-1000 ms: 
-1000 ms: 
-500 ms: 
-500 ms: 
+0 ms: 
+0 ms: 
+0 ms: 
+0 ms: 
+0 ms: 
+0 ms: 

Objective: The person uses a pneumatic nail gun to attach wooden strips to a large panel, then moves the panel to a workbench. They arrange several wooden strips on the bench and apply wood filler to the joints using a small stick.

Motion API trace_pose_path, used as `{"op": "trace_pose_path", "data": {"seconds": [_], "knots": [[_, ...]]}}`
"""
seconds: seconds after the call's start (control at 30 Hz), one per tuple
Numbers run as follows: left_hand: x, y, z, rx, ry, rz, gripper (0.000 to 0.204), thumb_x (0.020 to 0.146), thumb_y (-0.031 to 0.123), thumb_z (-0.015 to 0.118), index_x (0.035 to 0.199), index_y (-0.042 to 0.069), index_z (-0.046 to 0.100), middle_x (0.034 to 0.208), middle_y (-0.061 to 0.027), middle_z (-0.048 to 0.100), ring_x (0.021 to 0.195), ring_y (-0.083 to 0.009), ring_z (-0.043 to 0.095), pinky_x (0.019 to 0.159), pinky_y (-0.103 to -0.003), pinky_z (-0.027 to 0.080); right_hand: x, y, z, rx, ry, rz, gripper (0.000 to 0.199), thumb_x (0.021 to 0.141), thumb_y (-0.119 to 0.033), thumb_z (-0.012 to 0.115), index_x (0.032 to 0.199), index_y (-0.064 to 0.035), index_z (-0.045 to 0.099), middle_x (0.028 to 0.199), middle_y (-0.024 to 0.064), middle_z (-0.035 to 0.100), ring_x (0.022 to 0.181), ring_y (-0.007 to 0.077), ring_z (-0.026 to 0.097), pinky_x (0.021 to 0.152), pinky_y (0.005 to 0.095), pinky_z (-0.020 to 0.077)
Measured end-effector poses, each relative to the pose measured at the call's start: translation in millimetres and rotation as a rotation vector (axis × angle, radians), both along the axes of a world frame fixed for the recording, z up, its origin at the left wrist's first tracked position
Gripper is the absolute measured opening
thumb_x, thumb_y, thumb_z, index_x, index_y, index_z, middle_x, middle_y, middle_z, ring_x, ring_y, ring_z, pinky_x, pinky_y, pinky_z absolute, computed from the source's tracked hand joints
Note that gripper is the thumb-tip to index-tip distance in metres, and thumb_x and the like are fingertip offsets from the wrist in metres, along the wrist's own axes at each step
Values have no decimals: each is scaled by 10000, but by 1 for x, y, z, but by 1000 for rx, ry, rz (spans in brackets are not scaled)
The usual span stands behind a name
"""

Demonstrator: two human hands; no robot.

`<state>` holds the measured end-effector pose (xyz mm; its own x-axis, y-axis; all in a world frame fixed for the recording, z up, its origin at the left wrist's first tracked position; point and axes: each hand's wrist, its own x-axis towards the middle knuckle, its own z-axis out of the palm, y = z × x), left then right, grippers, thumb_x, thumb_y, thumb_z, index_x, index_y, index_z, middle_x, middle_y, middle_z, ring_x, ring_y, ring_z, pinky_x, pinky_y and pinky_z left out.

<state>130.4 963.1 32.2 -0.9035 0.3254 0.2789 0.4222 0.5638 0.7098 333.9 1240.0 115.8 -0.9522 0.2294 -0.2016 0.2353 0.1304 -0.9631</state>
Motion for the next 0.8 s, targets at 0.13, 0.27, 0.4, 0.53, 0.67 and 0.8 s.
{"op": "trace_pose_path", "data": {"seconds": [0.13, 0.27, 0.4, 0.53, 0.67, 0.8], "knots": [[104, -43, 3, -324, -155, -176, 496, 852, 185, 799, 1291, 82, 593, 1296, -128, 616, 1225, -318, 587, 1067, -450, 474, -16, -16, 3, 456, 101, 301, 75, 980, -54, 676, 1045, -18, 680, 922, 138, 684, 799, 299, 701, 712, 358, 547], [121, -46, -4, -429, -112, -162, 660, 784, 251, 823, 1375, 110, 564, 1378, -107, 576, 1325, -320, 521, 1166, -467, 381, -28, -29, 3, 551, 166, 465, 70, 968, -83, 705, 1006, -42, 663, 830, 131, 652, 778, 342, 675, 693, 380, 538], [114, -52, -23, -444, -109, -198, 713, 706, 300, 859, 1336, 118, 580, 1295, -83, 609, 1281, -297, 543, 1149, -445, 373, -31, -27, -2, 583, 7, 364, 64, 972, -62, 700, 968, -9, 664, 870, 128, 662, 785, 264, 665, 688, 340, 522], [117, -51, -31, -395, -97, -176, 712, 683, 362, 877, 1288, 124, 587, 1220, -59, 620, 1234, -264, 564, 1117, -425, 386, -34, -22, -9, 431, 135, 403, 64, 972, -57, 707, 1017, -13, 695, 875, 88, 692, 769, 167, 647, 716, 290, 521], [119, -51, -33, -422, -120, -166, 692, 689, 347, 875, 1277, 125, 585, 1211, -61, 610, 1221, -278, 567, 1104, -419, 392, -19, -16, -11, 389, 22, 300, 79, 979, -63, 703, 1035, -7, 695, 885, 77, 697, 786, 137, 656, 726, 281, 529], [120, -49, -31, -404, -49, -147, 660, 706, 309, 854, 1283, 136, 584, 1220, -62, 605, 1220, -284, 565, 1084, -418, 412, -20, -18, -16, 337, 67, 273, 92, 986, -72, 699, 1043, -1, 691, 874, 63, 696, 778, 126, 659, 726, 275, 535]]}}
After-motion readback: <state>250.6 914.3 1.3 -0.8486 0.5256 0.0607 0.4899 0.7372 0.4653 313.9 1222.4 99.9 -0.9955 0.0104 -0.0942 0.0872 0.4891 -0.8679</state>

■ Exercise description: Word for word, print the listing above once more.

■ Response:
-1000 ms: 
-1000 ms: 
-500 ms: 
-500 ms: 
+0 ms: 
+0 ms: 
+0 ms: 
+0 ms: 
+0 ms: 
+0 ms: 

Objective: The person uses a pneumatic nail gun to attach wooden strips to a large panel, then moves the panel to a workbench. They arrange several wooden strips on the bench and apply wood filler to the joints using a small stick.

Motion API trace_pose_path, used as `{"op": "trace_pose_path", "data": {"seconds": [_], "knots": [[_, ...]]}}`
"""
seconds: seconds after the call's start (control at 30 Hz), one per tuple
Numbers run as follows: left_hand: x, y, z, rx, ry, rz, gripper (0.000 to 0.204), thumb_x (0.020 to 0.146), thumb_y (-0.031 to 0.123), thumb_z (-0.015 to 0.118), index_x (0.035 to 0.199), index_y (-0.042 to 0.069), index_z (-0.046 to 0.100), middle_x (0.034 to 0.208), middle_y (-0.061 to 0.027), middle_z (-0.048 to 0.100), ring_x (0.021 to 0.195), ring_y (-0.083 to 0.009), ring_z (-0.043 to 0.095), pinky_x (0.019 to 0.159), pinky_y (-0.103 to -0.003), pinky_z (-0.027 to 0.080); right_hand: x, y, z, rx, ry, rz, gripper (0.000 to 0.199), thumb_x (0.021 to 0.141), thumb_y (-0.119 to 0.033), thumb_z (-0.012 to 0.115), index_x (0.032 to 0.199), index_y (-0.064 to 0.035), index_z (-0.045 to 0.099), middle_x (0.028 to 0.199), middle_y (-0.024 to 0.064), middle_z (-0.035 to 0.100), ring_x (0.022 to 0.181), ring_y (-0.007 to 0.077), ring_z (-0.026 to 0.097), pinky_x (0.021 to 0.152), pinky_y (0.005 to 0.095), pinky_z (-0.020 to 0.077)
Measured end-effector poses, each relative to the pose measured at the call's start: translation in millimetres and rotation as a rotation vector (axis × angle, radians), both along the axes of a world frame fixed for the recording, z up, its origin at the left wrist's first tracked position
Gripper is the absolute measured opening
thumb_x, thumb_y, thumb_z, index_x, index_y, index_z, middle_x, middle_y, middle_z, ring_x, ring_y, ring_z, pinky_x, pinky_y, pinky_z absolute, computed from the source's tracked hand joints
Note that gripper is the thumb-tip to index-tip distance in metres, and thumb_x and the like are fingertip offsets from the wrist in metres, along the wrist's own axes at each step
Values have no decimals: each is scaled by 10000, but by 1 for x, y, z, but by 1000 for rx, ry, rz (spans in brackets are not scaled)
The usual span stands behind a name
"""

Demonstrator: two human hands; no robot.

`<state>` holds the measured end-effector pose (xyz mm; its own x-axis, y-axis; all in a world frame fixed for the recording, z up, its origin at the left wrist's first tracked position; point and axes: each hand's wrist, its own x-axis towards the middle knuckle, its own z-axis out of the palm, y = z × x), left then right, grippers, thumb_x, thumb_y, thumb_z, index_x, index_y, index_z, middle_x, middle_y, middle_z, ring_x, ring_y, ring_z, pinky_x, pinky_y and pinky_z left out.

<state>130.4 963.1 32.2 -0.9035 0.3254 0.2789 0.4222 0.5638 0.7098 333.9 1240.0 115.8 -0.9522 0.2294 -0.2016 0.2353 0.1304 -0.9631</state>
Motion for the next 0.8 s, targets at 0.13, 0.27, 0.4, 0.53, 0.67 and 0.8 s.
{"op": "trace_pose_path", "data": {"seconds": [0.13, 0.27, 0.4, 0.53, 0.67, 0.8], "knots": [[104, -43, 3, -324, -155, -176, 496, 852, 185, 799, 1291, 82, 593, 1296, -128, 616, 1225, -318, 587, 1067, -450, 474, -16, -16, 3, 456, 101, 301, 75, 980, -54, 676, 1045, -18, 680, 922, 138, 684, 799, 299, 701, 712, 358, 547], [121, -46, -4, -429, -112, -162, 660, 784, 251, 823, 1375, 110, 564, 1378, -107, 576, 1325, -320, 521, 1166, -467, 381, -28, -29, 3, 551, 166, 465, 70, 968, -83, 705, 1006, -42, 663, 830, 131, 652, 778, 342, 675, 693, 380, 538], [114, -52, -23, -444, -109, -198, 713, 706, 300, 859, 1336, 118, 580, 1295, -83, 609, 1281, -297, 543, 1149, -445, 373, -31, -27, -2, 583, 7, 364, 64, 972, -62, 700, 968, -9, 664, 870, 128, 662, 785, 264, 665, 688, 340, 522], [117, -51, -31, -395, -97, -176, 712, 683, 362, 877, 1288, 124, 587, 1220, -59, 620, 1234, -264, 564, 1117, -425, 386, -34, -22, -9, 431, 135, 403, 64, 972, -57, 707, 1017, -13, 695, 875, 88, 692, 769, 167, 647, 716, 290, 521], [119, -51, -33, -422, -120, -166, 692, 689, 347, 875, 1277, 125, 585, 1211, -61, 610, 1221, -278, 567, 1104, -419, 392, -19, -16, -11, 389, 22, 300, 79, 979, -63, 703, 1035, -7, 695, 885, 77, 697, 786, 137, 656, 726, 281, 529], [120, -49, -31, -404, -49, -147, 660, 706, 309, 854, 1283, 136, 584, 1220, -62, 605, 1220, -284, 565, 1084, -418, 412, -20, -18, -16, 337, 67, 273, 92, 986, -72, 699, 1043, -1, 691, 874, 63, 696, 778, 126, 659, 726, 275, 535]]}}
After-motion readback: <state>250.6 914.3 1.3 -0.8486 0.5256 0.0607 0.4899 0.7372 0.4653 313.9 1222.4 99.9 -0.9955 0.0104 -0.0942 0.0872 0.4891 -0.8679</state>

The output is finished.